Although plausible, and broadly consistent with neurophysiological evidence of reversal detection mechanisms in the retina (Chen, Chou, Park, Schwartz, & Berry, 2014; Schwartz et al., 2007), no direct evidence for a correction-for-extrapolation mechanism has been demonstrated in human observers. Here, we use a two-dimensional version of the flash-grab effect to isolate the correction-for-extrapolation mechanism in the flash-grab effect. By separating the relative contributions of motion before and after a target event to the perceived position of that event, we directly test the proposition that transients evoke correction-for-extrapolation signals. The rationale is that the moving background drives an extrapolation mechanism, which results in overextrapolation when the background unexpectedly changes direction. If a corrective mechanism exists that prevents us from becoming aware of this overshoot by shifting the extrapolated position of the background back along its initial trajectory, it might also influence the perceived position of the (static) flash.

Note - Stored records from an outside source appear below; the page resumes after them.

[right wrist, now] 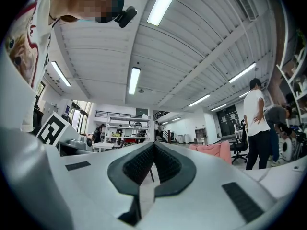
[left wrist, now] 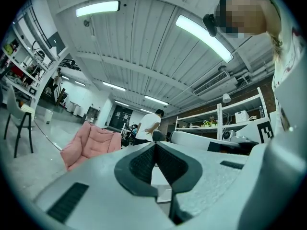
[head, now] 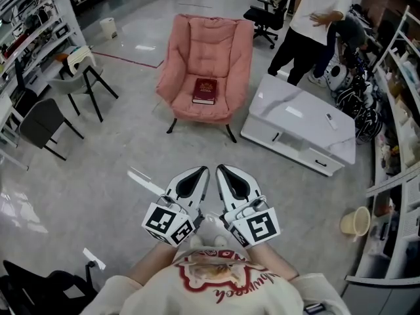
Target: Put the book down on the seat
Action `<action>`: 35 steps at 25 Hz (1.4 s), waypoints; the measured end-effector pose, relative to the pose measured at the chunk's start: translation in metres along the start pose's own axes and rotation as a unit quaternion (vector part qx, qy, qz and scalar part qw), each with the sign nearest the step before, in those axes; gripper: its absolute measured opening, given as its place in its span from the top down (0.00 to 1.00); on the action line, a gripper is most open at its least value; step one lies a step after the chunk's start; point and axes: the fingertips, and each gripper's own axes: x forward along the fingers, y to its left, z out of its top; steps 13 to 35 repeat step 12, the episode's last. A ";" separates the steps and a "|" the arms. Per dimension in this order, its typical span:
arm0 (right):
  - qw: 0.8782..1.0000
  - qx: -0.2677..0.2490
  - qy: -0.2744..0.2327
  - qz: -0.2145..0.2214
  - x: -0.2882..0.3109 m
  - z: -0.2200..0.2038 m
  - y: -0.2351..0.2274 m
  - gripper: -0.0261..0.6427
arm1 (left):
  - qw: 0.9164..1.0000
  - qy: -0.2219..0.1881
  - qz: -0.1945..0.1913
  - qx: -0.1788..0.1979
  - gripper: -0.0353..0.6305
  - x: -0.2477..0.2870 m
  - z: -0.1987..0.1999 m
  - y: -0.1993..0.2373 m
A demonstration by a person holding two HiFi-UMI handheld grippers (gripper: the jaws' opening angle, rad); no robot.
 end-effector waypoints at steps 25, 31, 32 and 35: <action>1.000 -0.007 0.000 -0.003 -0.004 0.000 0.009 0.96 | 1.000 -0.003 -0.006 -0.006 0.94 -0.007 -0.004 -0.003; 1.000 -0.007 0.000 -0.003 -0.004 0.000 0.009 0.96 | 1.000 -0.003 -0.006 -0.006 0.94 -0.007 -0.004 -0.003; 1.000 -0.007 0.000 -0.003 -0.004 0.000 0.009 0.96 | 1.000 -0.003 -0.006 -0.006 0.94 -0.007 -0.004 -0.003; 1.000 -0.007 0.000 -0.003 -0.004 0.000 0.009 0.96 | 1.000 -0.003 -0.006 -0.006 0.94 -0.007 -0.004 -0.003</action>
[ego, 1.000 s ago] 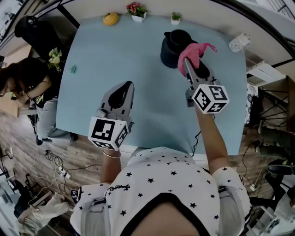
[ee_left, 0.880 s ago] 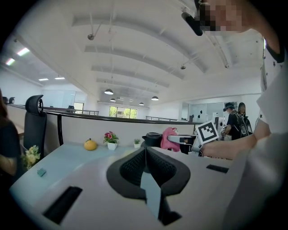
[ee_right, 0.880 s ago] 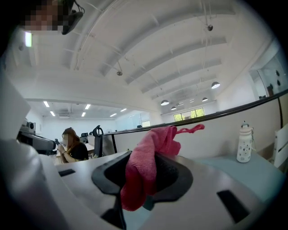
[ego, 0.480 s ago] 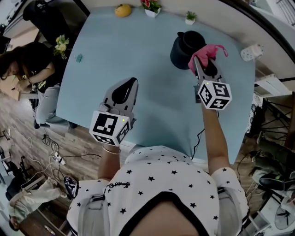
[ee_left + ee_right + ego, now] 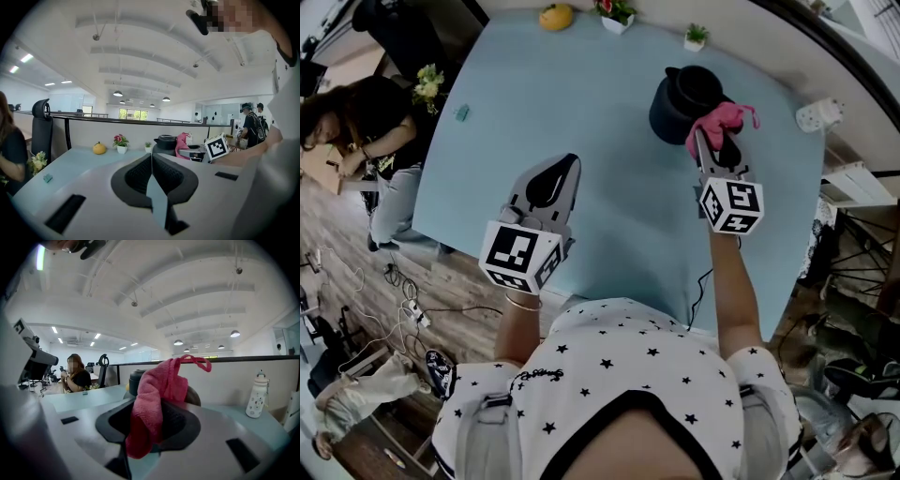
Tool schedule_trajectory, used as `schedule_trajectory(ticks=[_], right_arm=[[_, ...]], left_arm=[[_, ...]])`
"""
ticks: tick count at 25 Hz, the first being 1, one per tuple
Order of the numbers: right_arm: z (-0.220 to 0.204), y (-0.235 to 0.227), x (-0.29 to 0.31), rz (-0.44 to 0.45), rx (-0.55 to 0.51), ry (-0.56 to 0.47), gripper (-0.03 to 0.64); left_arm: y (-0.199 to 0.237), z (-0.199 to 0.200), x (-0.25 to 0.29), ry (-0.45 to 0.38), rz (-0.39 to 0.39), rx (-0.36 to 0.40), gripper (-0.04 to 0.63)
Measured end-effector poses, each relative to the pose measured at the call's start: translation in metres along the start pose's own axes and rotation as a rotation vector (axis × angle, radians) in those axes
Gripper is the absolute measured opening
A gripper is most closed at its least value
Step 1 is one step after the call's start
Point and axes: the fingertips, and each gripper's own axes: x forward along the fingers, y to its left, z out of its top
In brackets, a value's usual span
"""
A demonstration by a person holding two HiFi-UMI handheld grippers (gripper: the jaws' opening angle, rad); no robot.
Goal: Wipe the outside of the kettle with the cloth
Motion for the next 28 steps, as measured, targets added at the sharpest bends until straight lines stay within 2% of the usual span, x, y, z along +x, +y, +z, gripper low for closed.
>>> schedule_trajectory(ticks=[6, 11, 20, 28], right_arm=[[-0.012, -0.001, -0.002, 0.005, -0.012, 0.012, 0.14], [-0.044, -0.001, 0.001, 0.021, 0.019, 0.086, 0.14], [-0.095, 0.002, 0.015, 0.07, 0.066, 0.195, 0.14], [-0.13, 0.002, 0.027, 0.099, 0.053, 0.29, 0.141]], left_arm=[[-0.005, -0.002, 0.003, 0.013, -0.002, 0.01, 0.029], [-0.008, -0.003, 0.003, 0.025, 0.015, 0.022, 0.029], [-0.019, -0.001, -0.011, 0.009, 0.084, 0.041, 0.029], [-0.03, -0.014, -0.035, 0.014, 0.139, 0.03, 0.029]])
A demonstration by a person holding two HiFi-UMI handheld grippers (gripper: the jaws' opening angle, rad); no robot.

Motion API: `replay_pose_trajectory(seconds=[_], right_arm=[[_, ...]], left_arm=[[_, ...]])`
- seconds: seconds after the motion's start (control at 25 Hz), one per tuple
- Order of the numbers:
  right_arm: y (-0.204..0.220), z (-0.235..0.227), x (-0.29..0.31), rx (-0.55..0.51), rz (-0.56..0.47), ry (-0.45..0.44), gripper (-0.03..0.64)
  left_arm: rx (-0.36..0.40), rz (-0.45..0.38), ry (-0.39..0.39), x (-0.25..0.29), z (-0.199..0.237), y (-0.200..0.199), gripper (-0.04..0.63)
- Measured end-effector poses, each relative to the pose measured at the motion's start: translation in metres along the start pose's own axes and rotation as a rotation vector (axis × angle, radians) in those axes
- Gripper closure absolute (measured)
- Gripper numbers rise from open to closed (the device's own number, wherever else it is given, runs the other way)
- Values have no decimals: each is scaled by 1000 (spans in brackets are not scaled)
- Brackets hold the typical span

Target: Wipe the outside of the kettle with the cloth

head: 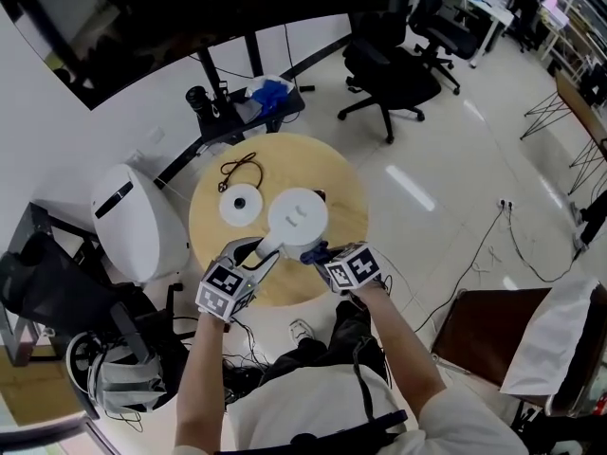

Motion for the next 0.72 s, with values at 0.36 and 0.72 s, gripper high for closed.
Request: replay_pose_trajectory(seconds=[0.36,0.72], right_arm=[[61,-54,71,102,200,24,552],[-1,-40,-7,-138,52,99,552]], left_arm=[[39,27,46,0,1,-2,430],[45,45,55,1,7,0,430]])
Point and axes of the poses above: the fingertips, and each gripper's own axes: x forward along the fingers, z to its left, y out of its underside, the point moved 2 cm from there along -x, backward along the fingers
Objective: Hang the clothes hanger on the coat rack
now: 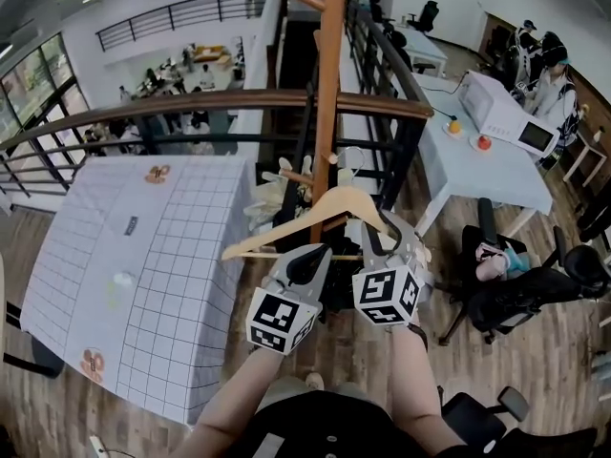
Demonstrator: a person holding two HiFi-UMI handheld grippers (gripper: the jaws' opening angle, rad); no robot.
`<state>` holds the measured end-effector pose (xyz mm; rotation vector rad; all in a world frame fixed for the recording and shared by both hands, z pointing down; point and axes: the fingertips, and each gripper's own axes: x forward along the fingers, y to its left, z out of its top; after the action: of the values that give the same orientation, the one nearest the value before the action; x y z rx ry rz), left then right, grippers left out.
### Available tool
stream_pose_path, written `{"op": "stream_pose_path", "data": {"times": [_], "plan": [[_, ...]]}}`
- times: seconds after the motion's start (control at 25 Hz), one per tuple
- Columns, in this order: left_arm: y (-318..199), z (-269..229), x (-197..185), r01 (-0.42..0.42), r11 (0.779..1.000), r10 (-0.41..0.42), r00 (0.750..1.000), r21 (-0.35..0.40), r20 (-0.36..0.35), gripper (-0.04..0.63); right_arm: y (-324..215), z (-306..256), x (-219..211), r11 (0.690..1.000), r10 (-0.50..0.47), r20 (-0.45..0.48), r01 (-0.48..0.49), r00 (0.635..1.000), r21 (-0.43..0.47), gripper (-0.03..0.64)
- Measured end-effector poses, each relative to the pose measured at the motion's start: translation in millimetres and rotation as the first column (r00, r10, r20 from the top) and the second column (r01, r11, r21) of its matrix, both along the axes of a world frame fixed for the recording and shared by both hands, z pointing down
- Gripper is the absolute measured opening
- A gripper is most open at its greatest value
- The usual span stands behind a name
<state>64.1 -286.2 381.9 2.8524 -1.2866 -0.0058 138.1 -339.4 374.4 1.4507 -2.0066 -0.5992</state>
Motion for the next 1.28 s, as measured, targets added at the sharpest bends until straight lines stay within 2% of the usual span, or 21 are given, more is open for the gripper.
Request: {"op": "stream_pose_path", "data": {"times": [0.76, 1.28], "plan": [[-35, 7, -13, -0.032, 0.998, 0.034, 0.999, -0.050, 0.042, -0.002, -34, 7, -13, 0.999, 0.026, -0.017, -0.026, 1.000, -0.027, 0.107], [-59, 15, -20, -0.034, 0.997, 0.036, 0.999, -0.069, 0.031, -0.002, -58, 23, -19, 0.998, 0.029, -0.039, -0.031, 0.999, -0.053, 0.110]]}}
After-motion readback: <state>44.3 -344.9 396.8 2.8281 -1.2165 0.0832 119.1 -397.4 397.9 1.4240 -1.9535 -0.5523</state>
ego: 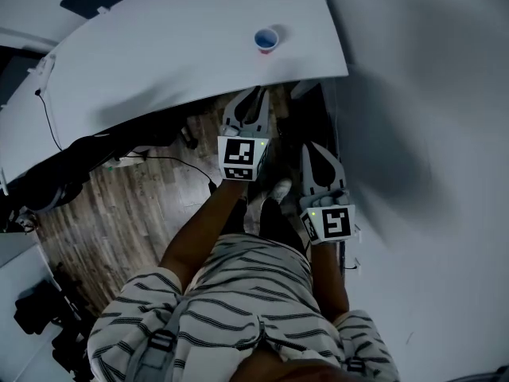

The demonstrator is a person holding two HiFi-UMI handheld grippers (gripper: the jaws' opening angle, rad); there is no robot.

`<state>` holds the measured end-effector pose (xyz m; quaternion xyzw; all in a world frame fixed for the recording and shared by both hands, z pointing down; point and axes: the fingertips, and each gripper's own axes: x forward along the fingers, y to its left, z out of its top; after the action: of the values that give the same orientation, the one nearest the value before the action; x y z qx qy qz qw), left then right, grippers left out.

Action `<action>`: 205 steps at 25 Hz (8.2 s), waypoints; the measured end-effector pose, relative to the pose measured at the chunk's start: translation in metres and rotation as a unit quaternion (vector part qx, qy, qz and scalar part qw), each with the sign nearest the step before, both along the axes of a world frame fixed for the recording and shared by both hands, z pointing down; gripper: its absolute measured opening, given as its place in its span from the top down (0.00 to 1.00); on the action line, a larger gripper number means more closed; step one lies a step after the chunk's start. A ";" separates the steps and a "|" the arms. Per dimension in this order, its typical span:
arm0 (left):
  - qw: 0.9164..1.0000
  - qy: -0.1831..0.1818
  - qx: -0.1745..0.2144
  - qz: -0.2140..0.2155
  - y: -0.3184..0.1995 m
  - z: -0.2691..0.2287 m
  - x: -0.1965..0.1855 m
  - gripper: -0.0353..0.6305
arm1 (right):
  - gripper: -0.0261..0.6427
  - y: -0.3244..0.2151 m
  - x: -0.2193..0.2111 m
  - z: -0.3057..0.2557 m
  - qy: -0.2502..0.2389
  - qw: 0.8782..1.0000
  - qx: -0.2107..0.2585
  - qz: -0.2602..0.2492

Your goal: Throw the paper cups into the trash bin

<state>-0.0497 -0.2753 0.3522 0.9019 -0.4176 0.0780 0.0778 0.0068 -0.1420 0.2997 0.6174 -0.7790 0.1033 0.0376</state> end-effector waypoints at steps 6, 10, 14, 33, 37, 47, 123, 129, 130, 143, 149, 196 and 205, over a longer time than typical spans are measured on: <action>1.000 -0.009 -0.006 -0.001 -0.022 0.024 0.009 0.81 | 0.95 0.000 0.002 0.017 -0.010 1.000 -0.015 0.007; 1.000 -0.016 -0.010 -0.002 -0.037 0.040 0.014 0.75 | 0.95 -0.001 0.000 0.023 -0.012 1.000 -0.021 0.011; 1.000 -0.021 -0.011 -0.006 -0.056 0.055 0.019 0.69 | 0.95 -0.003 0.002 0.029 -0.013 0.999 -0.025 0.015; 0.997 -0.057 -0.041 -0.025 -0.117 0.128 0.032 0.50 | 0.95 -0.011 -0.002 0.055 -0.002 0.999 -0.047 0.004; 0.996 -0.064 -0.047 -0.026 -0.130 0.137 0.034 0.48 | 0.95 -0.014 -0.002 0.060 -0.003 0.999 -0.052 0.004; 0.994 -0.085 -0.060 -0.032 -0.160 0.161 0.045 0.46 | 0.95 -0.019 -0.002 0.068 -0.001 0.998 -0.060 0.001; 0.994 -0.025 0.036 0.096 0.046 -0.041 0.080 0.51 | 0.95 0.101 0.051 -0.020 0.019 0.989 -0.005 0.150; 0.991 -0.022 0.042 0.128 0.077 -0.053 0.088 0.51 | 0.95 0.119 0.065 -0.028 0.019 0.982 0.001 0.186; 0.990 -0.020 0.042 0.133 0.083 -0.054 0.090 0.51 | 0.95 0.123 0.068 -0.028 0.020 0.981 0.002 0.191; 0.979 -0.006 0.039 0.199 0.163 -0.065 0.108 0.51 | 0.95 0.164 0.091 -0.029 0.025 0.972 0.017 0.232; 0.974 -0.018 0.036 0.223 0.195 -0.056 0.110 0.51 | 0.95 0.178 0.096 -0.024 0.025 0.970 0.019 0.241; 0.936 -0.163 -0.091 0.297 0.242 0.179 0.137 0.51 | 0.95 0.169 0.128 0.174 -0.049 0.958 -0.112 0.260; 0.928 -0.190 -0.114 0.300 0.239 0.237 0.141 0.51 | 0.95 0.162 0.136 0.224 -0.063 0.955 -0.131 0.259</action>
<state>0.0915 -0.0361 0.5888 0.9385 -0.1233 0.3142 0.0723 0.1431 0.0200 0.5239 0.7797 -0.5728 0.2496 0.0407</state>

We show that although the perceived position of the target is primarily influenced by motion after the target, motion before the target does indeed have a small but significant effect. Most importantly, we show that the direction of this effect is in accordance with the correction-for-extrapolation hypothesis, showing that the visual system indeed corrects for representations that are extrapolated but not subsequently substantiated by sensory input. 
Experiment 1
Methods
Observers
Ten observers participated in this experiment. All observers had normal or corrected-to-normal vision. All gave informed consent prior to participating in the experiment and were reimbursed for their time. The experiment was approved by the local ethics committee of the Melbourne School of Psychological Sciences and conducted in accordance with the guidelines expressed in the Declaration of Helsinki. 
Stimuli
Stimuli were presented on an ASUS ROG PG258 monitor (ASUS, Taipei, Taiwan) with a resolution of 1,920 × 1,080 running at 100 Hz. The monitor was controlled by a HP EliteDesk 800 PC (Hewlett-Packard, Palo Alto, CA) running MATLAB R2017b (MathWorks, Natick, MA) with PsychToolbox 3.0.14 extensions (Brainard, 1997). Observers viewed the stimulus from a headrest at a distance of 50 cm. 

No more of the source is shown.